Usage¶

CLI¶

Rabbit Hole is a command line tool that has been written as a lightweight alternative to logstash for the specific use case in which the input is an amqp server and the output is a SQL database.

It can be executed from the command line like this:

$ rabbithole config.yml

where config.yml is a YAML configuration file. For example:

size_limit: 5
time_limit: 15
blocks:
  - name: input
      type: amqp
      kwargs:
        url: 'ampq://username:password@localhost:5672'
  - name: output
      type: sql
      kwargs:
        url: 'postgres://username:password@localhost:5432/db_name'
flows:
  - - name: input
      kwargs:
        exchange: logs
        exchange_type: fanout
        durable: true
    - name: output
      kwargs:
        query:
          INSERT INTO logs (timestamp, message)
          VALUES (CAST (:timestamp AS TIMESTAMP), :message)
        parameters:
          timestamp: timestamp
          message: message.text
  - - name: input
      kwargs:
        exchange: events
        exchange_type: fanout
        durable: true
    - name: output
      kwargs:
        query:
          INSERT INTO events (timestamp, message)
          VALUES (CAST (:timestamp AS TIMESTAMP), :message)
        parameters:
          timestamp: timestamp
          message: message.text

where:

size_limit: batcher size limit
time_limit: batcher size limit
blocks: list of building blocks to use in the flows
flows: list of blocks connected to transfer information information

Blocks¶

A block rabbithole is the name of the little piece that can be added to a flow to receive/send messages as needed to build the desired flow of information. There are currently three different kinds of blocks:

input

an input block is a block that receives a messages from an external source, such as an amqp server, and transfers them as they are received to the next block in the flow.

batchers

rabbithole uses the concept of batchers that is also used in logstash. A batcher is just an in-memory queue whose goal is to output data more efficiently by writing multiple messages at once. It keeps messages in memory until its capacity has been filled up or until a time limit is exceeded. Both parameters can be set in the configuration file.

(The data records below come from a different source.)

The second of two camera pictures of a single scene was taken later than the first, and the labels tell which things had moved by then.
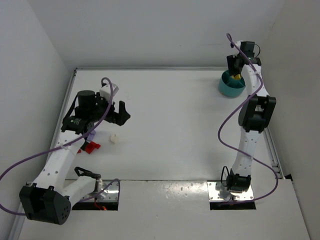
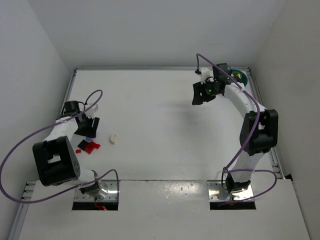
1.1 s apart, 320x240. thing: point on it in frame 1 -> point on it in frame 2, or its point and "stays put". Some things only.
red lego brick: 91,147 stays put
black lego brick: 84,146 stays put
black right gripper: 233,63 -> 200,91
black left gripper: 116,114 -> 88,127
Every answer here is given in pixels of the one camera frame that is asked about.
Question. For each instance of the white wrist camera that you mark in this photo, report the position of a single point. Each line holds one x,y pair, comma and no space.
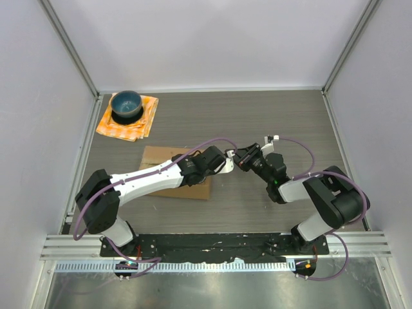
269,145
229,163

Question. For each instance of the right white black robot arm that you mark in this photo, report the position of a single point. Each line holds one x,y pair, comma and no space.
338,201

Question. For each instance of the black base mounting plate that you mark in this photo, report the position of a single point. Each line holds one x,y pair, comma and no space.
219,248

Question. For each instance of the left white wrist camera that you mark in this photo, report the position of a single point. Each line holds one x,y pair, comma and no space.
229,163

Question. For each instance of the brown cardboard express box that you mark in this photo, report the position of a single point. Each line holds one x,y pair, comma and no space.
153,156

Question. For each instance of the black round coaster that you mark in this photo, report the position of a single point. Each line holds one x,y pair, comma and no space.
127,120

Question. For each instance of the blue ceramic bowl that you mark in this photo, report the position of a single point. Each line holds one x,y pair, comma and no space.
126,104

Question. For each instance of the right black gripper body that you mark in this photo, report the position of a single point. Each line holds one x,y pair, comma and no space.
255,162

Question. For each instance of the white slotted cable duct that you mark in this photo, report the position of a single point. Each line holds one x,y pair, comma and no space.
119,266

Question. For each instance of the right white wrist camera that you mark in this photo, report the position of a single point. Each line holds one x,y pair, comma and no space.
269,145

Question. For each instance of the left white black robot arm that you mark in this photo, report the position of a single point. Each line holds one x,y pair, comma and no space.
102,195

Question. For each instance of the orange checkered cloth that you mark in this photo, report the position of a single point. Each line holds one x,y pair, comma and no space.
137,127

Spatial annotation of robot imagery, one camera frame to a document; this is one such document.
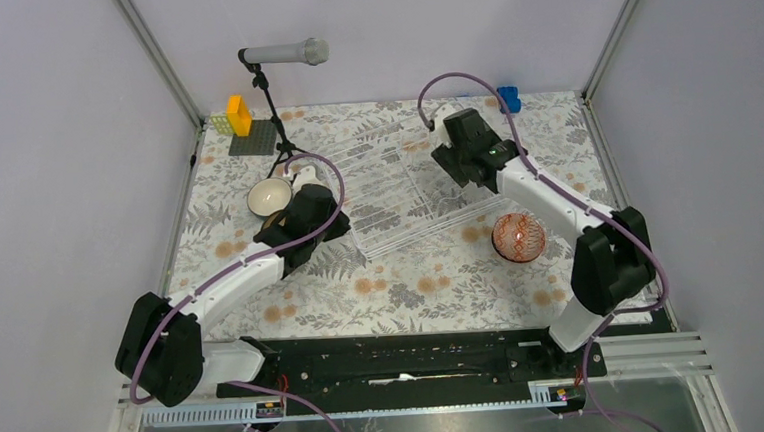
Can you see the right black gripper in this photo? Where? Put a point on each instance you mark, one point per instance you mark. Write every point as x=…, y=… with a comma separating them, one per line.
x=446, y=155

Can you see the teal bowl cream interior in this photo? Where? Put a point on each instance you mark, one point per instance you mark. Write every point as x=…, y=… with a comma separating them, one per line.
x=269, y=196

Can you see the blue toy block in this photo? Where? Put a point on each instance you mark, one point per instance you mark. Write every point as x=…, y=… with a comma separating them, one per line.
x=510, y=100

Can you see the pink patterned bowl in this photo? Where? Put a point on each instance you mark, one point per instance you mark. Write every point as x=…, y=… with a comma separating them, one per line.
x=518, y=237

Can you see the light green toy block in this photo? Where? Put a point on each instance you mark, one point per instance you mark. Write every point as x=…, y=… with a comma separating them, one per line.
x=221, y=124

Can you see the floral table mat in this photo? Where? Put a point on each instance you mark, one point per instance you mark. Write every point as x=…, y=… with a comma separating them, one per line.
x=449, y=281

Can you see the grey microphone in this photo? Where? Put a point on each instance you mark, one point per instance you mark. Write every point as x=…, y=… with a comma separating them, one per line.
x=311, y=51

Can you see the black glazed patterned bowl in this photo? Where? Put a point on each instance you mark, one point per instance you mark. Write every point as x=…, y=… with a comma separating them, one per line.
x=276, y=219

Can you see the black microphone tripod stand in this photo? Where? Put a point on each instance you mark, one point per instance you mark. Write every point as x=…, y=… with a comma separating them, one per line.
x=286, y=148

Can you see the white wire dish rack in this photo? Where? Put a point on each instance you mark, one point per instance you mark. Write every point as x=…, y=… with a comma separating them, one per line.
x=396, y=194

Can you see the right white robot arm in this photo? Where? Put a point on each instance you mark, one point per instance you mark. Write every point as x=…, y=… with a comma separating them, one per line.
x=613, y=260

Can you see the grey toy baseplate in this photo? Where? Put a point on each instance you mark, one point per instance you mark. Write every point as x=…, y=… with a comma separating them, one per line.
x=261, y=141

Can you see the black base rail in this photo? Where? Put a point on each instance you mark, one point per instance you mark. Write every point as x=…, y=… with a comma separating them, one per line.
x=389, y=372

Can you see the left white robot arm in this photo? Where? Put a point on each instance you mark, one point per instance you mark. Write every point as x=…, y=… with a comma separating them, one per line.
x=163, y=351

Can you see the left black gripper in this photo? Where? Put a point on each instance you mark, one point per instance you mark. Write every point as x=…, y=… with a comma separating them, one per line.
x=341, y=226

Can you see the yellow toy block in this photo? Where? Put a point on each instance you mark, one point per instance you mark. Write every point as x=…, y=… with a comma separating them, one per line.
x=239, y=117

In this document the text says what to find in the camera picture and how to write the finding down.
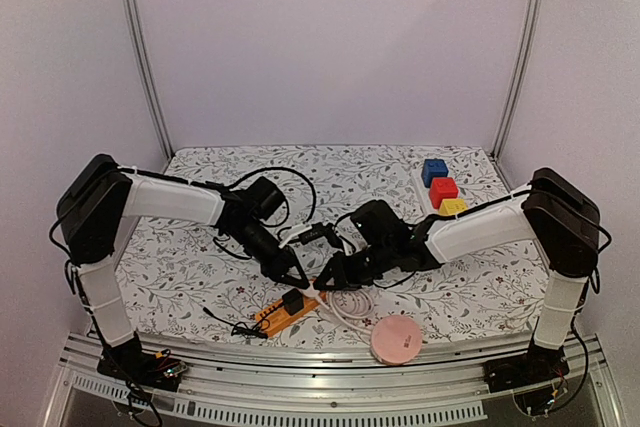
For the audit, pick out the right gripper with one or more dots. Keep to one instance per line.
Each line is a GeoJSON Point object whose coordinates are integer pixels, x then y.
{"type": "Point", "coordinates": [351, 267]}

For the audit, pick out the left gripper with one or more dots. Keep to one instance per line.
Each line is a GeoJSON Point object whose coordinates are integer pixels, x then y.
{"type": "Point", "coordinates": [277, 269]}

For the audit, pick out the black plug adapter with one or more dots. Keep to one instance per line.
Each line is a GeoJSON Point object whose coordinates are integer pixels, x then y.
{"type": "Point", "coordinates": [239, 328]}

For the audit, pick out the orange power strip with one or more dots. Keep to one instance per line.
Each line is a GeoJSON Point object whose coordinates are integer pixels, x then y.
{"type": "Point", "coordinates": [277, 317]}

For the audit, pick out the pink round power socket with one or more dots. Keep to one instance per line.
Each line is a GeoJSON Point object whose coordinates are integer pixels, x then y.
{"type": "Point", "coordinates": [396, 340]}

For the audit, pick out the white multicolour power strip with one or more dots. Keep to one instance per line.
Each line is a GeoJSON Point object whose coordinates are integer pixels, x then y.
{"type": "Point", "coordinates": [422, 193]}

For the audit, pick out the yellow cube socket adapter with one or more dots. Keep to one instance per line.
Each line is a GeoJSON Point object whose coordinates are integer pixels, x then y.
{"type": "Point", "coordinates": [452, 206]}

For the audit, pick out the red cube socket adapter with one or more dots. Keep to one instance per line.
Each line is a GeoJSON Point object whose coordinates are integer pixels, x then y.
{"type": "Point", "coordinates": [442, 188]}

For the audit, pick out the blue cube socket adapter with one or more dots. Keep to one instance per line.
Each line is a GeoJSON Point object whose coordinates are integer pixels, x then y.
{"type": "Point", "coordinates": [432, 169]}

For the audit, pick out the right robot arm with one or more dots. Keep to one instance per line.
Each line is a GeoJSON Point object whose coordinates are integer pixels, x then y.
{"type": "Point", "coordinates": [548, 210]}

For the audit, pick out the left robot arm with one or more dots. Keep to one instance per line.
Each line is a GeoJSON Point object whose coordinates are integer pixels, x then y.
{"type": "Point", "coordinates": [107, 197]}

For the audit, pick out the floral table mat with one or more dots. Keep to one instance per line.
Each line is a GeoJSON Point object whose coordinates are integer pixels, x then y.
{"type": "Point", "coordinates": [171, 270]}

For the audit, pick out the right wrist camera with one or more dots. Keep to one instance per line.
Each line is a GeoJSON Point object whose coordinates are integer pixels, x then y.
{"type": "Point", "coordinates": [346, 245]}

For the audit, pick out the right aluminium frame post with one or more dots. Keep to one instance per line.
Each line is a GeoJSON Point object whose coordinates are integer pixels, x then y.
{"type": "Point", "coordinates": [516, 83]}

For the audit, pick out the aluminium frame post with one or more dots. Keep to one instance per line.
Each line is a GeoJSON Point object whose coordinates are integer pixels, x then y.
{"type": "Point", "coordinates": [516, 83]}
{"type": "Point", "coordinates": [145, 71]}

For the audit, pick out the left aluminium frame post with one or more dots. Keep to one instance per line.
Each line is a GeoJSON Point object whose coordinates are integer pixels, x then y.
{"type": "Point", "coordinates": [145, 71]}

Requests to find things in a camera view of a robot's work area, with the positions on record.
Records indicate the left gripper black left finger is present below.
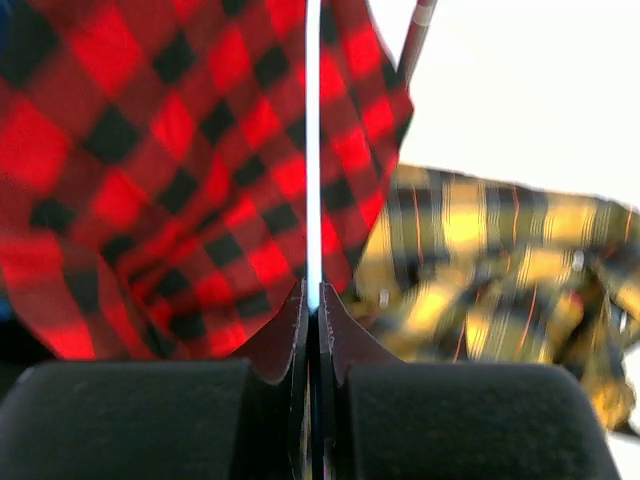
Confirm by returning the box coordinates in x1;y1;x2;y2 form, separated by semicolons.
231;281;308;479

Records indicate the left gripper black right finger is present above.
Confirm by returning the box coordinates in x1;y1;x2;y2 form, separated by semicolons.
317;282;400;479

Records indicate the yellow plaid shirt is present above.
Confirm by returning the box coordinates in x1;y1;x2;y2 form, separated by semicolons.
342;165;639;432

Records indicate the light blue wire hanger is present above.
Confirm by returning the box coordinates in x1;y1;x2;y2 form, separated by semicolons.
305;0;323;314

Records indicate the red black checked shirt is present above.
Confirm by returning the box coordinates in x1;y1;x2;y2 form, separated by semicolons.
0;0;416;362

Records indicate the blue plaid shirt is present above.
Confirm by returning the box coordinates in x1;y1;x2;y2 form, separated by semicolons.
1;0;13;326

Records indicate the metal clothes rack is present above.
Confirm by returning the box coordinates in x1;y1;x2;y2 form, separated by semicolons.
397;0;437;86

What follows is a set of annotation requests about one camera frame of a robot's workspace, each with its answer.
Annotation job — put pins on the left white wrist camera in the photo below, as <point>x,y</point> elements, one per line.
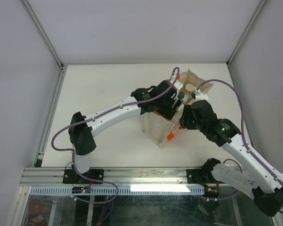
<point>176,83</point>

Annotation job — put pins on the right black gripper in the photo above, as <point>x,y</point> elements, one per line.
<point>184,120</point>

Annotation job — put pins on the green bottle beige cap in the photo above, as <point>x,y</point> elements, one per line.
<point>189,92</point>

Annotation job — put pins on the beige canvas bag orange handles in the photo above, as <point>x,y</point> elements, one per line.
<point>159,129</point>

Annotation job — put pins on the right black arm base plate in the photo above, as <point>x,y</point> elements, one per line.
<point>199,176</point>

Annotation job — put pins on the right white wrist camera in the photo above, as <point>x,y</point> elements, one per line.
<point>199,95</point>

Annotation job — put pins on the black connector box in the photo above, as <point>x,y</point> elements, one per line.
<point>211,192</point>

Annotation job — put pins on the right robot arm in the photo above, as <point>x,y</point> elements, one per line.
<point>261,182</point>

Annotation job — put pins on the grey slotted cable duct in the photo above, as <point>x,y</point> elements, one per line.
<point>122,190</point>

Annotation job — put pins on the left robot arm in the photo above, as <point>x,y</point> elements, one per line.
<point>85,128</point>

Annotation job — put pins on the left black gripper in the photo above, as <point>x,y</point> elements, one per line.
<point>169,112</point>

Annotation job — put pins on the aluminium mounting rail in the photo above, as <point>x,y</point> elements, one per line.
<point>119,176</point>

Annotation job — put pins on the small electronics board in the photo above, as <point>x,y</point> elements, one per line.
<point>81,190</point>

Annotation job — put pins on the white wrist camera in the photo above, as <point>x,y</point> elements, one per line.
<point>199,95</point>
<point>176,83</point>

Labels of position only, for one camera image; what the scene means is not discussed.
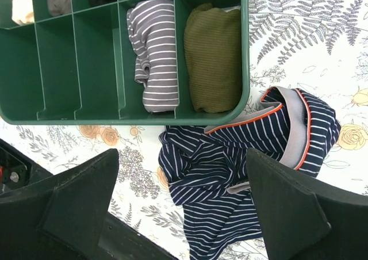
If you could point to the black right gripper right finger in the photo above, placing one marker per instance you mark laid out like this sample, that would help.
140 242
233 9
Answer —
302 217

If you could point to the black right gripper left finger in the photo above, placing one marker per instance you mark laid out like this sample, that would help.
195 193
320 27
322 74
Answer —
62 216

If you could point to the navy striped underwear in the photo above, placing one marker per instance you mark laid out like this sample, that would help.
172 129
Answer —
206 168

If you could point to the olive green rolled underwear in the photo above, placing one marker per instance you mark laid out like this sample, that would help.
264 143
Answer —
213 53

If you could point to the cream rolled underwear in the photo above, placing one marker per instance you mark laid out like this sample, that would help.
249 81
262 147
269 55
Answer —
22 12

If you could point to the grey striped rolled underwear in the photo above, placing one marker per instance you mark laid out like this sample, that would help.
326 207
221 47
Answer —
151 31

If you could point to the green divided organizer box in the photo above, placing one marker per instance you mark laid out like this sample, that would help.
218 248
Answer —
79 68

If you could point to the floral patterned table mat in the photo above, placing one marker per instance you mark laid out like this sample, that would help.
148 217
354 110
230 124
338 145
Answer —
334 70

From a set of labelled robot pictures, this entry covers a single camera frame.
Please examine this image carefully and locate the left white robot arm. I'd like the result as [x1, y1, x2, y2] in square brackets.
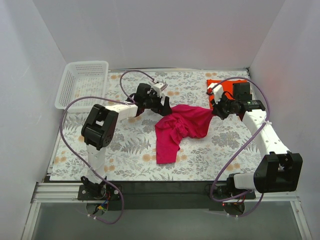
[81, 82, 172, 200]

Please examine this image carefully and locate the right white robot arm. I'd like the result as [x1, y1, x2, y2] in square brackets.
[207, 81, 303, 199]

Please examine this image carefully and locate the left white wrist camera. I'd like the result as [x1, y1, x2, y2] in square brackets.
[150, 81, 168, 98]

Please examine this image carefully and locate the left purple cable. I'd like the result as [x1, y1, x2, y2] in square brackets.
[59, 70, 157, 225]

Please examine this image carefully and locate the magenta t-shirt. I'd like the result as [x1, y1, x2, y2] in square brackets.
[155, 104, 214, 165]

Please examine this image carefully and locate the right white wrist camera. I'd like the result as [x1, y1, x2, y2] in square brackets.
[206, 83, 224, 104]

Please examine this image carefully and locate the folded orange t-shirt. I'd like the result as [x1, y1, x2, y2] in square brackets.
[206, 79, 248, 100]

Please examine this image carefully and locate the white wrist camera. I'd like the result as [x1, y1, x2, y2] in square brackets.
[206, 83, 224, 104]
[150, 81, 168, 98]

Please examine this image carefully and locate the aluminium frame rail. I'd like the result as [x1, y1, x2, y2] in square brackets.
[22, 182, 312, 240]

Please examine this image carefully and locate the white plastic basket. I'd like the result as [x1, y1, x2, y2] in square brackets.
[54, 60, 109, 110]

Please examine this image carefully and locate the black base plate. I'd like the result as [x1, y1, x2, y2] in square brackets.
[77, 180, 256, 212]

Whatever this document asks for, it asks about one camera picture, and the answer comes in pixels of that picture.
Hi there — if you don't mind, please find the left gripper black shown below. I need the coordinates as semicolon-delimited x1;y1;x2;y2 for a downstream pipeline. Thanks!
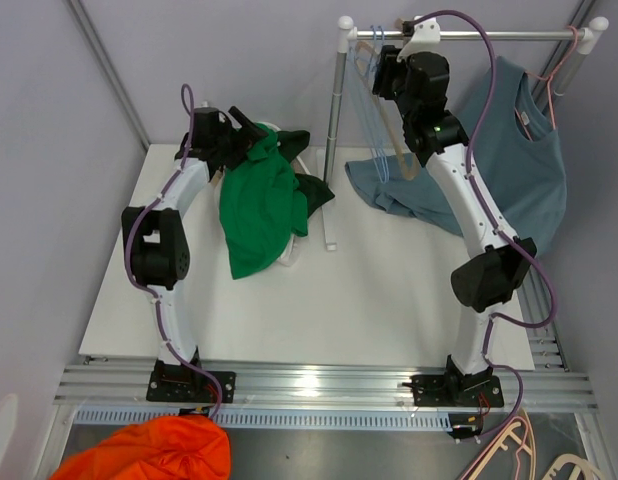
214;108;268;172

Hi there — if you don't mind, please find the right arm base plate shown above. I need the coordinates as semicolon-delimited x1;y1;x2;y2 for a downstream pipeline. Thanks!
401;374;504;408

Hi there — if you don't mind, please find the dark green white t shirt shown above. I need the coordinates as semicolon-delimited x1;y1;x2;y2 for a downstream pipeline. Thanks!
276;130;335;217

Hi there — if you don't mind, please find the metal clothes rack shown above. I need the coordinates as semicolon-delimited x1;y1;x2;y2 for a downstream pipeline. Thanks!
316;16;610;251

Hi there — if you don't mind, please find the pink wire hanger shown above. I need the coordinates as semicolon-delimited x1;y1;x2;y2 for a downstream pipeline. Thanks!
528;25;579;128

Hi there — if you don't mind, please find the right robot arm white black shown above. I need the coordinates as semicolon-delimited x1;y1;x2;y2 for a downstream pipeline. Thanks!
372;45;537;405

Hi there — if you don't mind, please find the beige wooden hanger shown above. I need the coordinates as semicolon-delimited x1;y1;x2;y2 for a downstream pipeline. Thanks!
353;17;423;182

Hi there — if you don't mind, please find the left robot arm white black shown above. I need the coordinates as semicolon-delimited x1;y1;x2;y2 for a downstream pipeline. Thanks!
121;106;267;401

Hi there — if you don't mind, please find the light blue wire hanger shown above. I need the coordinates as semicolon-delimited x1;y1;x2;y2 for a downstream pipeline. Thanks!
345;37;390;184

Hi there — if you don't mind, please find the bright green t shirt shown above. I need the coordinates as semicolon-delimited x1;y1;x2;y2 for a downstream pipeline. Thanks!
219;123;308;280

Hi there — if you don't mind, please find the blue grey t shirt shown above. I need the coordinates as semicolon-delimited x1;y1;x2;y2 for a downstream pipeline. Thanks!
345;57;567;255

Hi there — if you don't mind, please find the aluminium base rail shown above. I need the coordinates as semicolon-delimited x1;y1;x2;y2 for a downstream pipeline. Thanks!
53;362;600;434

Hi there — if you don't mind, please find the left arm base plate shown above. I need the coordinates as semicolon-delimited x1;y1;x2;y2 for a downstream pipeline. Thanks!
145;370;236;404

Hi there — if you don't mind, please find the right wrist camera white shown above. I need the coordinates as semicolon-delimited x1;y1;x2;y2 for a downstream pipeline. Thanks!
397;17;441;63

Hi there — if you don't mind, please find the pile of spare hangers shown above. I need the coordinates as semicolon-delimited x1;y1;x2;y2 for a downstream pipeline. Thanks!
459;410;607;479

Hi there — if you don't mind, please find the orange cloth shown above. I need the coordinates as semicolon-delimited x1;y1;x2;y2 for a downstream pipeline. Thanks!
51;415;232;479

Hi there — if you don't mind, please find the white plastic basket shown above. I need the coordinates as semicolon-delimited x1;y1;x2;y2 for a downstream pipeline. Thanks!
277;146;311;267

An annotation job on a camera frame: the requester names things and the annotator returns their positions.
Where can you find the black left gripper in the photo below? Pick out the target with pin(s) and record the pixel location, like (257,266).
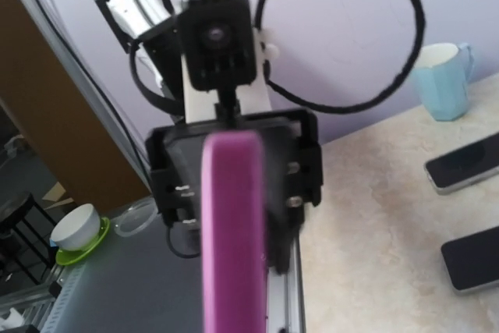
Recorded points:
(293,172)

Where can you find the black phone landscape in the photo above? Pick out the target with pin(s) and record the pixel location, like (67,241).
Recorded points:
(232,233)

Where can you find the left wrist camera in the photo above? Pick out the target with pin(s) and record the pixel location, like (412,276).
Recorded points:
(222,59)

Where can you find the white bowl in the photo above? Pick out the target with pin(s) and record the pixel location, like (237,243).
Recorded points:
(77,229)

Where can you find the black stool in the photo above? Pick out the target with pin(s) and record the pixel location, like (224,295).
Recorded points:
(14,220)

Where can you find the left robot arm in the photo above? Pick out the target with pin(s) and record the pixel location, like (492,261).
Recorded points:
(147,31)

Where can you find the light blue cup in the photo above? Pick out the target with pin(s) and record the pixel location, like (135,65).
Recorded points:
(442,74)

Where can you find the brown wooden board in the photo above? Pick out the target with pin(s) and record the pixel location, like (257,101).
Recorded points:
(44,103)

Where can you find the black phone clear case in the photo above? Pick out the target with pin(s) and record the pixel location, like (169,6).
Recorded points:
(464,166)

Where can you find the front aluminium rail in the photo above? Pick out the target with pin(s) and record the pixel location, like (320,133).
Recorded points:
(285,300)

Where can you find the clear plastic lid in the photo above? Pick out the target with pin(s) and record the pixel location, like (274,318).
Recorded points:
(136,218)

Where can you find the green saucer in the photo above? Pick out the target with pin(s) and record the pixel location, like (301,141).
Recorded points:
(67,258)

Batchers are automatically added between blocks in a flow, so there’s no need to include them explicitly in the configuration file.

output

an output block is a block that receives messages from the previous block and sends them to an external output such as a database.

Flow¶

A flow is a sequence of blocks that are connected to transfer information from the initial input block to the final output one.

Available blocks¶

The following blocks are available in rabbithole.

amqp¶

ampq is an input flow that can receive data from amqp servers.

blocks:
  - name: input
      type: amqp
      kwargs:
        url: 'ampq://username:password@localhost:5672'

flows:
  - - name: input
      kwargs:
        exchange: logs
        exchange_type: fanout
        durable: true

where:

url: is the AMQP connection string.
exchange is the name of the exchange for which messages will be transferred in a given flow.
additonal parameters are optional and passed directly to pika.channel.Channel.exchange_declare.

sql¶

sql is an output flow that can write data to SQL databases.

blocks:
  - name: output
      type: sql
      kwargs:
        url: 'postgres://username:password@localhost:5432/db_name'
flows:
  - - name: output
      kwargs:
        query:
          INSERT INTO logs (timestamp, message)
          VALUES (CAST (:timestamp AS TIMESTAMP), :message)
        parameters:
          timestamp: timestamp
          message: message.text

where:

url is the database connection string.
query is the query to execute when a message is received in a given flow.
parameters is an optional mapping from the message received to the object pased to the query (useful when the message contains nested data since nesting is not supported in query parameters).